Ici, ce sont davantage l’aspect écologique, auquel la large majorité a continué à ne pas s’intéresser durant deux autres décennies, ainsi que la bulle spéculative, qui ont tout fait craquer pour de bon. Le niveau des Mers et autres Océans n’a eu de cesse de monter à cause de la fonte des glaces. Alors qu’en contrepartie vous avez pu remarquer qu’il ne pleut plus souvent des cordes.

La Grosse Pomme est bien sûr touchée et c’est au travers de la ville qui ne dort jamais, qu’on naviguera. Au propre, comme au figuré. D’ailleurs, nous faire parcourir les lieux, nous les comparer par rapport à comment ils se trouvaient avant… Fait pleinement partie de l’expérience. Une facette d’autant plus intéressante, si on ne connaît pas New York, soit le cas de la majorité des lectrices/eurs. On imagine que les autres y ressentiront à la place, un sentiment de bouleversement nostalgique et de tristesse.

Mais au sein de ces endroits, il y a des personnes. On suivra ainsi leurs péripéties, tout au long des plus de 650 pages. Une durée permettant d’établir chacun dans sa partie du bouquin. Une narration conçue pour vraiment s’imprégner de chaque. Alors que le narrateur The Citizen, possèdera lui des passages taillés pour nous marquer les différences, entre notre réalité et ce qu’on lit, en s’adressant directement à nous.

Alors qu’au fil du roman, on découvrira une galerie de protagonistes, à la grande variété. Des new-yorkais(e)s aux activités très différentes (policière, trader, idole du Net…), démontrant que le monde n’a pas tellement changé. Sans omettre le charismatique concierge, Vlade.
En revanche, celles et ceux-ci pourront et feront en sorte de changer leur vie. Voire au-delà. L’univers pouvant vite basculer, pour un tant soit peu que l’on décide de se bouger. Et New York 2140 n’hésite pas à appuyer sur ce point.
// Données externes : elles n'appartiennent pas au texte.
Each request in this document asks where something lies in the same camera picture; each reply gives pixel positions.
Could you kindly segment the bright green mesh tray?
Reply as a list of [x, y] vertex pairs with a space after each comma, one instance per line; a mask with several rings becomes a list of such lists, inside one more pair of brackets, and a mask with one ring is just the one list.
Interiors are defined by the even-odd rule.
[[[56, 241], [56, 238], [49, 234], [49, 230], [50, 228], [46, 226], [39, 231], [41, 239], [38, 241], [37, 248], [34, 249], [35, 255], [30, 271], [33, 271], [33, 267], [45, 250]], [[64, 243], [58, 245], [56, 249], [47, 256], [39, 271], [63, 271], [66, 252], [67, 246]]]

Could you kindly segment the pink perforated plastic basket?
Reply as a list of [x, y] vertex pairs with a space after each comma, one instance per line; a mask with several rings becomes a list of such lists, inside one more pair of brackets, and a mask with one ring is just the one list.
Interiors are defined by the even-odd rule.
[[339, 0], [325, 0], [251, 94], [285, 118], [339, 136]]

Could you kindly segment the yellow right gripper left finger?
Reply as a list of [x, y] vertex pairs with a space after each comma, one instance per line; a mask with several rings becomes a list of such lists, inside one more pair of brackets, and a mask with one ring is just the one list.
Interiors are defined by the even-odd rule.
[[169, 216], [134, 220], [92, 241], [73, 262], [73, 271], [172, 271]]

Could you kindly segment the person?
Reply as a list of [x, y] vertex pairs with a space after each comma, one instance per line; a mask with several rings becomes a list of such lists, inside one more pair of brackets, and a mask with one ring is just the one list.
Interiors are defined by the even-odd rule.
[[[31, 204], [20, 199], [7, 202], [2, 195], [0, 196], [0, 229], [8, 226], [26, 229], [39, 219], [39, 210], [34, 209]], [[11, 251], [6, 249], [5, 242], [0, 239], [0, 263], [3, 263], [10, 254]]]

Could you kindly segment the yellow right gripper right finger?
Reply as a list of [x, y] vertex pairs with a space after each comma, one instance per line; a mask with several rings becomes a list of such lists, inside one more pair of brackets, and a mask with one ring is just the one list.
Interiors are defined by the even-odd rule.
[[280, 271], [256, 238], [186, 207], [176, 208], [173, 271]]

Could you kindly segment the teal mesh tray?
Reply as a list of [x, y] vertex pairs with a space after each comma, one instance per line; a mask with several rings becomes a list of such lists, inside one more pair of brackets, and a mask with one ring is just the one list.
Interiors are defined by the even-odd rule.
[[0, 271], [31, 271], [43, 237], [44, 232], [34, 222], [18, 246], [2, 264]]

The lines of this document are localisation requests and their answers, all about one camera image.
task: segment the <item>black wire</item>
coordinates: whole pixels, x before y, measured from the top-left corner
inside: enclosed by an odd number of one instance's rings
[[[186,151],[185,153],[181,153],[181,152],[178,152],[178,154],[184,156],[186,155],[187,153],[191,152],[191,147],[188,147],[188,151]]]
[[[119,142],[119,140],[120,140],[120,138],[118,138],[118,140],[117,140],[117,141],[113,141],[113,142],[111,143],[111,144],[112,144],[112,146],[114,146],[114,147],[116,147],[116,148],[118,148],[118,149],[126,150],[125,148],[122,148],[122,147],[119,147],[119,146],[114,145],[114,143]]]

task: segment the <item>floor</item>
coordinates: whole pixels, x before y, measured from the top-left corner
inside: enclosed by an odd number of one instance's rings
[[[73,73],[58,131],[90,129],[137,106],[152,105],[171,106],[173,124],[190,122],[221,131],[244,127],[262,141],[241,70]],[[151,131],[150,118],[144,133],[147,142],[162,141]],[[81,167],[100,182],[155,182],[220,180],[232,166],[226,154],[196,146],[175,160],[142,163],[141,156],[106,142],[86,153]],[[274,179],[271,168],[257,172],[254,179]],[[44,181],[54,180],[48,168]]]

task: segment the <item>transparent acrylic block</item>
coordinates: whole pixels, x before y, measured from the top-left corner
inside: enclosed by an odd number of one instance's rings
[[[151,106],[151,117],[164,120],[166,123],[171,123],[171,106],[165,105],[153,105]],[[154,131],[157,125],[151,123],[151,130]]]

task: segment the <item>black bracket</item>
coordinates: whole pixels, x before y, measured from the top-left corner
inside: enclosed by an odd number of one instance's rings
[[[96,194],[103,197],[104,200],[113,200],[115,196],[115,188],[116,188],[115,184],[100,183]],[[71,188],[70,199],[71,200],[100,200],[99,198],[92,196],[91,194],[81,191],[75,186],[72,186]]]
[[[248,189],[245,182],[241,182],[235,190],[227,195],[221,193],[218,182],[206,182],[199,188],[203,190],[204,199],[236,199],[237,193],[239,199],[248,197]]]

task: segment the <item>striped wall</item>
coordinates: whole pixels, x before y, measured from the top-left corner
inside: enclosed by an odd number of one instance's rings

Se mêlent alors plusieurs genres littéraires et sensations. Entre le pamphlet éco-logique/nomique. N’hésitant pas à puiser dans cette identité de monnaie finalement non palpable, rendant folle la société. Et l’impact environnemental, sans hésiter à confier des solutions, en espérant que les citoyen(ne)s actuel(le)s non concerné(e)s jusqu’ici, se remuent enfin. Mais en tant que fiction, on nous fait tout autant vivre un périple au contenu épique. Souvent ponctué de dialogues ciselés pour insuffler un certain humour. Contrastant avec le côté plus dramatique de la situation climatique, humaine, financière, mais aussi de la facette thriller qui s’en dégage d’emblée, par la disparition des 2 codeurs vivant sur le toit de l’immeuble. Et justement à ce sujet, l’entrée en matière se teinte d’une drôlerie accrocheuse, avec une pointe de cynisme, collant tout à fait à l’atmosphère. Et sans laquelle la vie n’aurait certainement plus de sens, à la vue du désastre ambiant.

Conclusion

Évidemment intéressant par son propos écologique, même si de notre côté nous n’avons point besoin d’un livre pour nous faire bouger, New York 2140 s’avère tout autant un roman aux mécaniques et styles s’alliant de manières originales. Soit un combo réussit, entre vision concernée par notre monde et performance littéraire.